Problem to work on:
Looking through the listing below, state how many lines have the word "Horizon" in them. Only the number should be given.

Records:
* * * * * * *

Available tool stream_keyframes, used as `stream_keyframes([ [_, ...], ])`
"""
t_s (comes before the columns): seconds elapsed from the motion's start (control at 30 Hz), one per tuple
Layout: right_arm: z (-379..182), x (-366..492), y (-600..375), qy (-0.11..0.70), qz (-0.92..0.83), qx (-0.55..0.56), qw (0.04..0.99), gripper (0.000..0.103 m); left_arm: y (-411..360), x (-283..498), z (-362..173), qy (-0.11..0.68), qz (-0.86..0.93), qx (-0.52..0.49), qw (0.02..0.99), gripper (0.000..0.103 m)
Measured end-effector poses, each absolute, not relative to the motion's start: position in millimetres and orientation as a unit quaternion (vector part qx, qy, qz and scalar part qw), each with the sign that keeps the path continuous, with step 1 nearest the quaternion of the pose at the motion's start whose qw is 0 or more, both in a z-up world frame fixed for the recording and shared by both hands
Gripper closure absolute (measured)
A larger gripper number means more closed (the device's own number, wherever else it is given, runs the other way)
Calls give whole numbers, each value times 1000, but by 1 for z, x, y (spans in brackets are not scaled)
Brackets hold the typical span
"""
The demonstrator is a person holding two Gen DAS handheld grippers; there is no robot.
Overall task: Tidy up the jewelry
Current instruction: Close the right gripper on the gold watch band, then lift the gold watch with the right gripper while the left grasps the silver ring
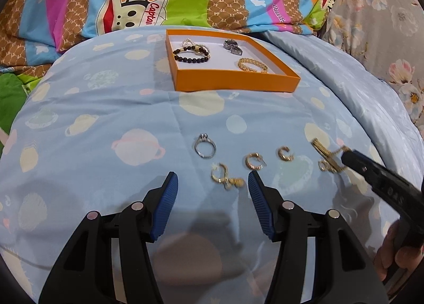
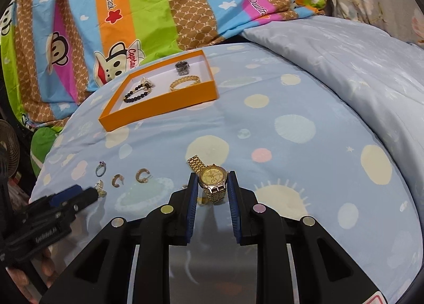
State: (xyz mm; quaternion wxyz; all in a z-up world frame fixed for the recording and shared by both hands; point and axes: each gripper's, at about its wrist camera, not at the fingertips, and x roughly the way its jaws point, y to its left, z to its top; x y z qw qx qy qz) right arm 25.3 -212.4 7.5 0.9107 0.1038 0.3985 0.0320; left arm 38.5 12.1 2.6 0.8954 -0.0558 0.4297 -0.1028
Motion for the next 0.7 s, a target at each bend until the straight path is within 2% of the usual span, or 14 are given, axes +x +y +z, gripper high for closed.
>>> stream_keyframes([
  [0.17, -3, 26, -219, 408, 32, 118, 905, 82, 8, 62, -1, 437, -91, -61, 893, 51],
  [0.23, -3, 26, -219, 407, 34, 122, 904, 82, 3, 66, -2, 432, -87, -50, 896, 58],
  [0.3, -4, 27, -219, 407, 36, 124, 904, 82, 1, 68, -3, 432, -85, -44, 897, 60],
  [0.37, -5, 27, -220, 407, 37, 127, 904, 82, 3, 69, -4, 432, -86, -46, 897, 65],
  [0.5, -4, 28, -220, 406, 39, 131, 904, 82, 8, 72, -4, 432, -78, -53, 897, 84],
  [0.7, -1, 24, -222, 397, 40, 136, 907, 82, 10, 72, -4, 432, -81, -54, 897, 84],
])
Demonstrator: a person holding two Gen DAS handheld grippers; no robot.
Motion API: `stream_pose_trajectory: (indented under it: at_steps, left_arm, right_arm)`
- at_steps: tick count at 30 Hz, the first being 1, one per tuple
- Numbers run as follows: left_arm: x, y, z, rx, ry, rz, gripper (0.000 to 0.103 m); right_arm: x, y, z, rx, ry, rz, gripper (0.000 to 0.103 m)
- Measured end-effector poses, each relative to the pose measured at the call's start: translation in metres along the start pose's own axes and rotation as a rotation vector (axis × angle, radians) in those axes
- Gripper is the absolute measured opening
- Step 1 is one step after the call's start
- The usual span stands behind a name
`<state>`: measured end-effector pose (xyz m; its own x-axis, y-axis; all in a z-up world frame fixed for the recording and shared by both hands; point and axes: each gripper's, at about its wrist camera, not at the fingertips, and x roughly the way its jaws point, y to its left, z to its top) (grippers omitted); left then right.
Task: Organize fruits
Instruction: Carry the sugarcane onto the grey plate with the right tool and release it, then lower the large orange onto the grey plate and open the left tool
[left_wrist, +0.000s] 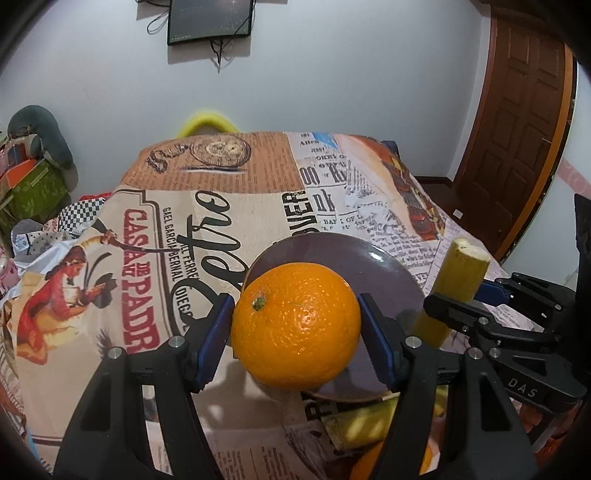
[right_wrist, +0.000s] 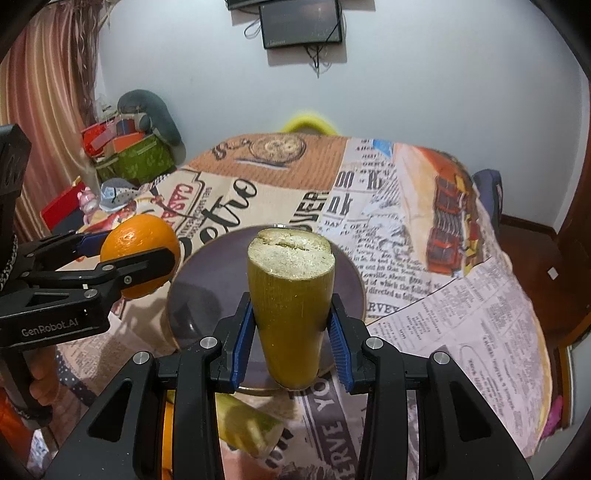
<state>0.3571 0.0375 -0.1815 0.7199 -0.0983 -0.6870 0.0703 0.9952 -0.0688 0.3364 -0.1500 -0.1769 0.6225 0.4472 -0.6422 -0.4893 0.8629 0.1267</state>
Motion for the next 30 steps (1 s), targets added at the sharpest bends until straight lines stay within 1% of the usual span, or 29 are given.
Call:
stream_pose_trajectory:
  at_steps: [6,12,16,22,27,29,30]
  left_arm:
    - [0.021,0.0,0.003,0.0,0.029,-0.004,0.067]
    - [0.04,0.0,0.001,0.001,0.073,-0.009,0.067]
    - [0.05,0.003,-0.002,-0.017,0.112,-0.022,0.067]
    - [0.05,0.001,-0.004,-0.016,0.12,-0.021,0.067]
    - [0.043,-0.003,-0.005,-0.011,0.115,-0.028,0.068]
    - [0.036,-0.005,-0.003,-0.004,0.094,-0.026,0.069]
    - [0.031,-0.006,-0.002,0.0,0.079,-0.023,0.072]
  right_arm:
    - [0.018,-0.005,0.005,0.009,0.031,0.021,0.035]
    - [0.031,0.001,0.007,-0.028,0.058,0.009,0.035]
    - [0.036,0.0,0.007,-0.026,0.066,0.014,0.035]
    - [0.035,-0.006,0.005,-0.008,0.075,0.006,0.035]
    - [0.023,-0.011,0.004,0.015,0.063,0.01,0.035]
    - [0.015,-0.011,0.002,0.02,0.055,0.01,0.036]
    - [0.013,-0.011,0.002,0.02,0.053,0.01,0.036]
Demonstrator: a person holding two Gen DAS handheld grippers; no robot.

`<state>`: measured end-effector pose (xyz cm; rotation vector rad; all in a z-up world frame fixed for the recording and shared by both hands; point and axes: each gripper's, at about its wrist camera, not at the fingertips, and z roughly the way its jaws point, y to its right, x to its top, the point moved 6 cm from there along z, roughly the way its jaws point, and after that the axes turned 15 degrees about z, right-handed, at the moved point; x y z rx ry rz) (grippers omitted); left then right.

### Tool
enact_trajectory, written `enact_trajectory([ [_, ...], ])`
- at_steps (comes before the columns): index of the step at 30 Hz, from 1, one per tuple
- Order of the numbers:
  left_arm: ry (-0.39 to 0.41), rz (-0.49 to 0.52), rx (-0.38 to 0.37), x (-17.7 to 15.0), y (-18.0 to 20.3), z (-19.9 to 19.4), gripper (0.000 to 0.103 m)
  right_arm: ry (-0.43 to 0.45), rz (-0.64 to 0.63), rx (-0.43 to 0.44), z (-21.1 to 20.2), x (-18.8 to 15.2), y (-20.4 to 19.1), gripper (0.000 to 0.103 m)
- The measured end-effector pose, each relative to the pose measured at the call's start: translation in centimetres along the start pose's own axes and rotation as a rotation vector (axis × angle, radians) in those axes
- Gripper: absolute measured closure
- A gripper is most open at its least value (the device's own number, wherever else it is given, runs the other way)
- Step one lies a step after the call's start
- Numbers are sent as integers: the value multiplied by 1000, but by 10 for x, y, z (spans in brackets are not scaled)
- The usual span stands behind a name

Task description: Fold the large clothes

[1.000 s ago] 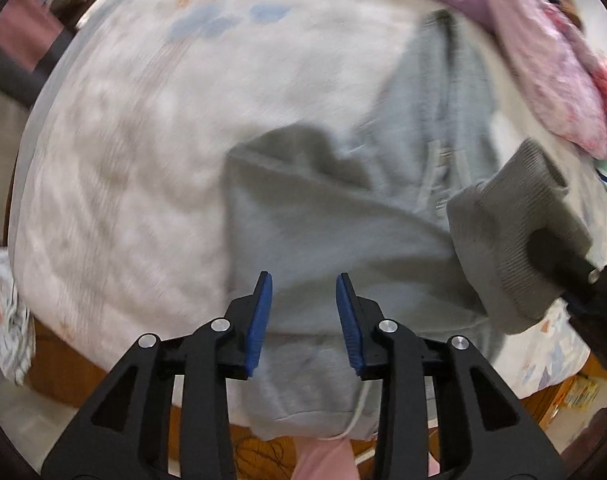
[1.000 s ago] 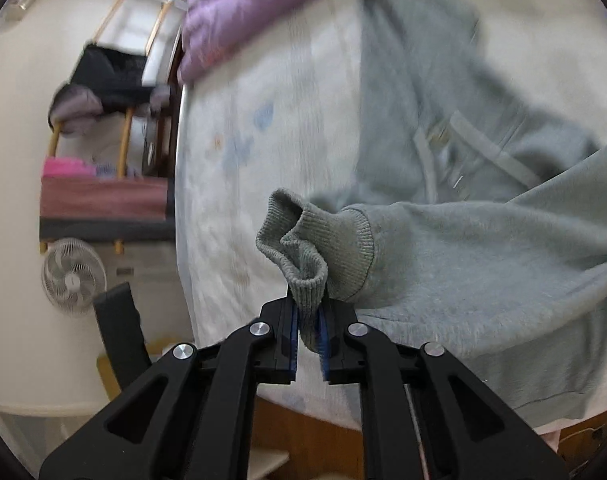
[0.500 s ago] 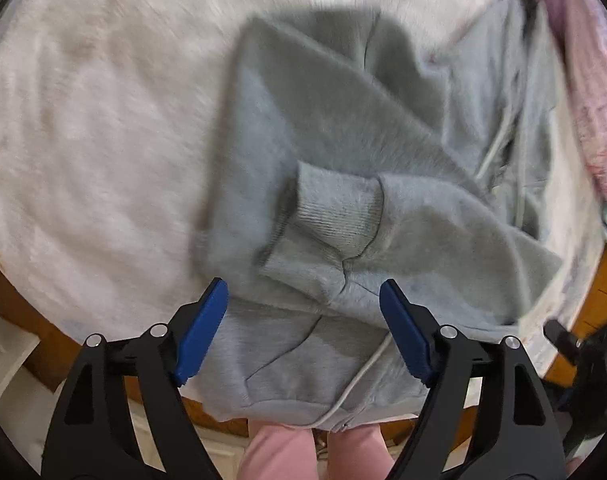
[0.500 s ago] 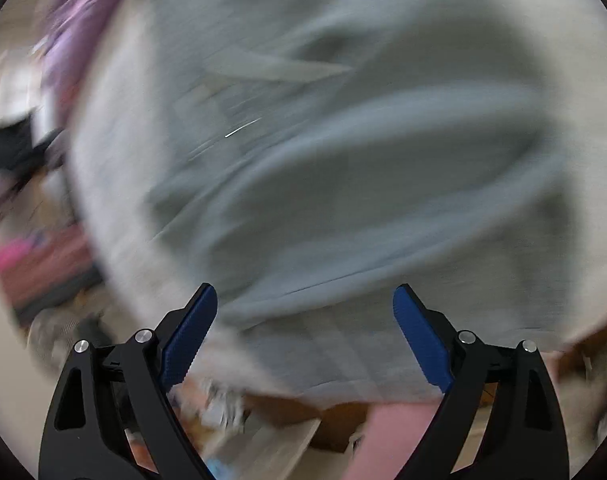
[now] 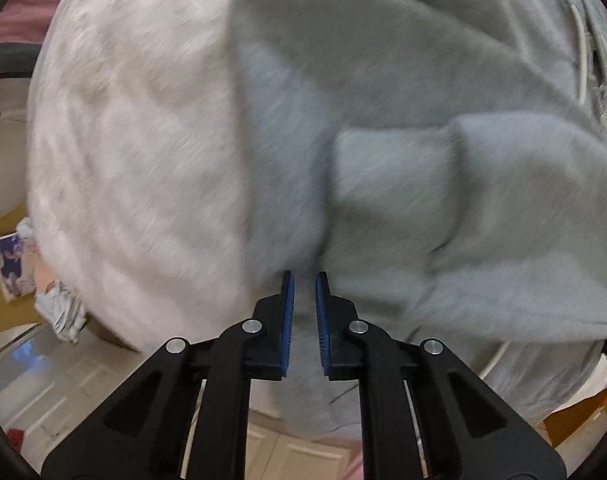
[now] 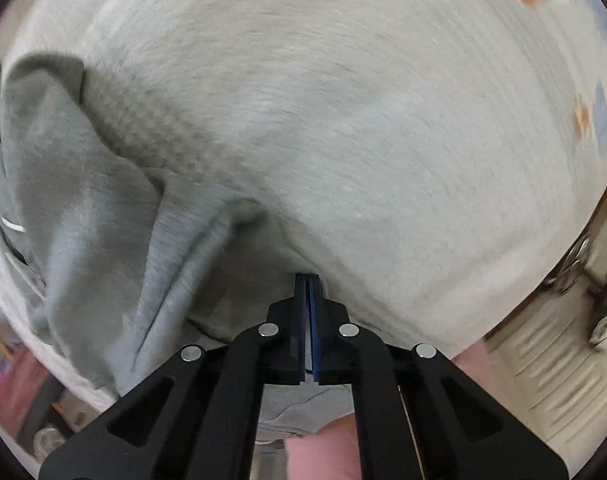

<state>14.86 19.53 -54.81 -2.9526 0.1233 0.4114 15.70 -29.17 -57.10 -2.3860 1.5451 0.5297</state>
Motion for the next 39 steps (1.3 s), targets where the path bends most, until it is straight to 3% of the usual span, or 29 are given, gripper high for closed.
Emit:
enact_trajectory([
  [1,8,-9,-8,-5,-5,-4,74,-9,-6,41,-6,0,0,97],
  [2,32,-24,-24,-8,-11,-12,49,-7,-18,60,-15,1,0,96],
  [3,61,-41,-39,-8,-15,-20,39,10,-37,67,-26,5,-3,90],
  [5,117,-65,-67,-4,-22,-35,32,40,-82,97,-44,12,-17,82],
  [8,180,-103,-96,19,-28,-46,26,107,-164,171,-74,31,-60,44],
  [12,226,-85,-63,56,-21,-36,26,211,-313,204,-101,54,-131,47],
  [13,207,-68,-71,63,-16,-28,35,215,-344,206,-98,56,-142,55],
  [14,184,-45,-63,68,-9,-18,67,217,-378,195,-90,55,-151,89],
  [15,157,-28,-39,71,-6,-10,80,223,-417,144,-82,58,-163,99],
  [18,146,7,21,74,0,-6,85,217,-483,77,-54,55,-174,99],
  [19,146,28,65,74,3,-10,88,204,-486,73,-46,53,-179,99],
  [20,146,65,189,71,0,-15,94,201,-484,82,-43,52,-189,99],
  [22,128,123,363,67,-9,-16,94,223,-501,94,-47,55,-203,99],
  [23,100,139,352,63,-15,-11,94,237,-507,97,-51,57,-208,99],
  [24,97,135,296,61,-19,-10,94,230,-493,119,-59,60,-212,98],
  [25,116,109,211,59,-22,-13,94,212,-477,170,-69,60,-211,95],
  [26,130,76,175,58,-26,-18,93,198,-458,254,-85,59,-210,95],
  [28,149,56,167,50,-30,-24,87,244,-459,292,-111,59,-202,95],
  [30,178,51,130,45,-28,-32,80,289,-486,244,-126,52,-182,95],
  [33,201,61,20,53,-3,-40,80,233,-537,168,-100,23,-159,98],
  [36,169,87,-28,45,23,-23,80,150,-527,22,-38,9,-111,98],
  [38,108,96,-17,38,34,5,82,81,-467,-62,12,11,-74,103],
  [39,104,109,-3,36,35,11,82,45,-426,-63,32,10,-58,103],
])
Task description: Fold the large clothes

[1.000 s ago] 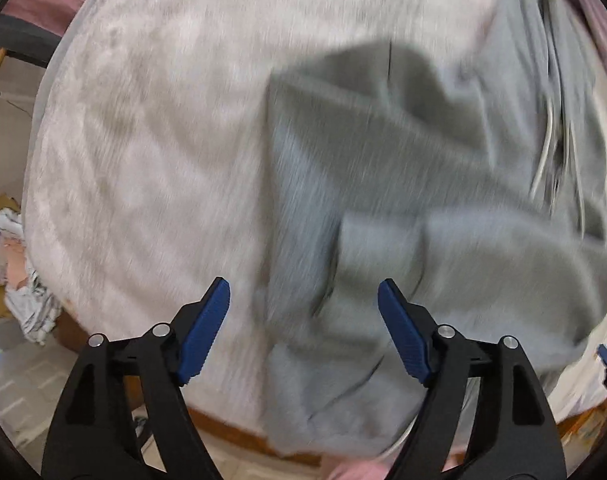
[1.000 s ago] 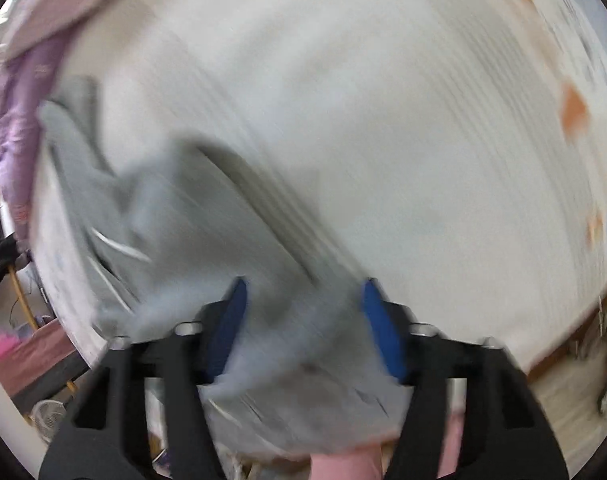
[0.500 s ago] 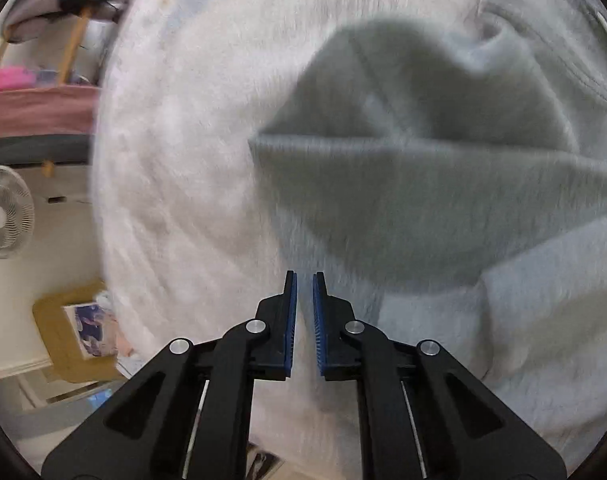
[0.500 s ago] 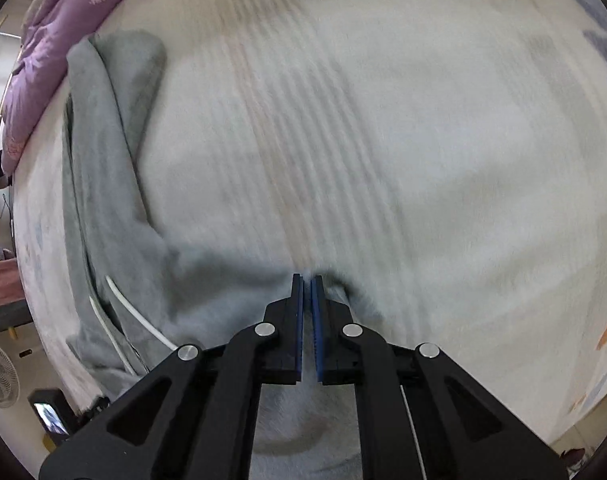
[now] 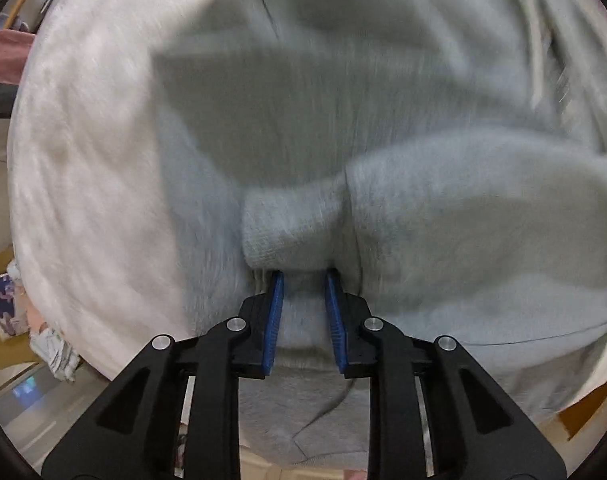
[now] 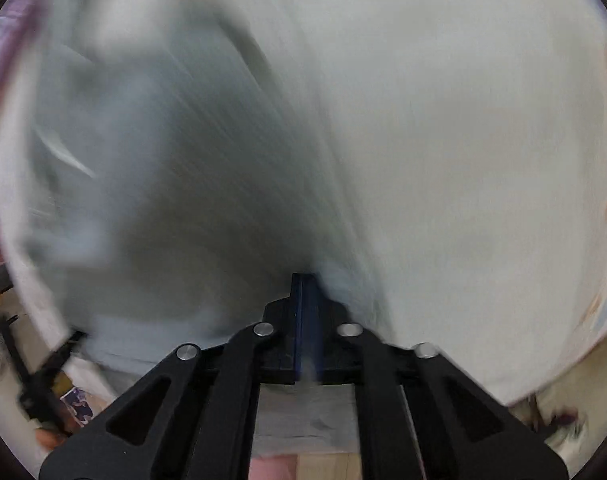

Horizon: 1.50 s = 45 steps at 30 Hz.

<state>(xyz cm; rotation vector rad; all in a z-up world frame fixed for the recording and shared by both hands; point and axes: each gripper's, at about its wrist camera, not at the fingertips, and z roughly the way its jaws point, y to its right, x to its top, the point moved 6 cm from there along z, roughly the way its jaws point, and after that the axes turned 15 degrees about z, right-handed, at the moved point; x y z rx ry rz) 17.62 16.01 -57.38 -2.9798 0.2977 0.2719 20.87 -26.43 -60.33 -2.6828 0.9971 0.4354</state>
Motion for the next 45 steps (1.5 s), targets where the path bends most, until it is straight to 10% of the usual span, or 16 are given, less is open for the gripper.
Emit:
enact_trajectory([
  [15,1,-26,0,-7,-18,1,79,-12,86,0,-17,-12,11,97],
  [19,87,-80,-56,-3,-24,-43,22,65,28,61,-64,-4,-16,97],
  [22,143,-92,-59,6,-32,-71,20,126,-9,112,-98,8,-36,77],
  [24,166,-100,-57,18,-36,-86,18,167,-20,161,-120,16,-55,20],
  [25,179,-102,-57,26,-31,-96,18,198,-22,178,-130,18,-58,18],
  [45,403,-5,14,213,-31,-203,14,352,-226,257,-212,113,-217,18],
])
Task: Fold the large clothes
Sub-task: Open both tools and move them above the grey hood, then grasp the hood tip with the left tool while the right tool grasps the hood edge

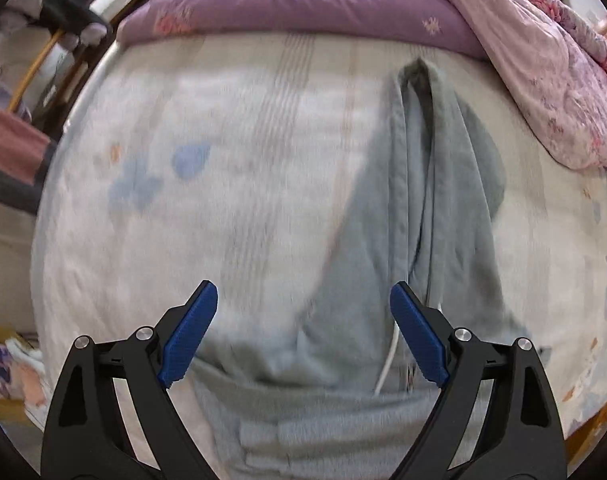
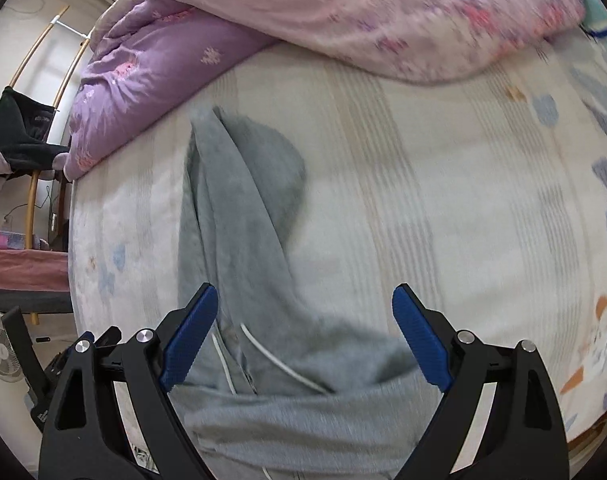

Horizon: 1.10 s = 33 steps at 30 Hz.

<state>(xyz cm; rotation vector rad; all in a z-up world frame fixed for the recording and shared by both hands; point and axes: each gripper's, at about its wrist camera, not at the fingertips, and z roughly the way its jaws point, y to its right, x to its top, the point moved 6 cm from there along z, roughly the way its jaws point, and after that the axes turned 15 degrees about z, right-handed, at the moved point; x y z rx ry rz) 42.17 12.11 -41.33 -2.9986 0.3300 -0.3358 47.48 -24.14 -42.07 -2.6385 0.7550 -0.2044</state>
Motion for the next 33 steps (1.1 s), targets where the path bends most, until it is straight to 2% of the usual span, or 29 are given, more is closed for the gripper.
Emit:
enact_trajectory([
  [7,29,10,-27,65,8,11,13,15,-50,8,15,55,-43,18],
  [10,26,-7,-97,94,15,31,13,10,-65,2,30,74,-58,18],
  [14,23,-26,-136,123,20,57,13,-11,-70,1,53,94,-70,17],
  [16,3,-24,-132,137,22,76,13,-28,-65,-10,68,101,-71,17],
  [20,-37,-3,-104,159,25,114,13,-61,-44,-19,91,106,-65,17],
  [22,-51,-13,-117,166,27,129,13,-76,-31,-19,102,106,-57,17],
  [29,-92,-10,-108,189,38,176,13,-146,34,-64,132,92,-16,18],
  [33,-129,-19,-148,191,45,200,11,-172,94,-67,138,82,8,18],
])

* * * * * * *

Response:
2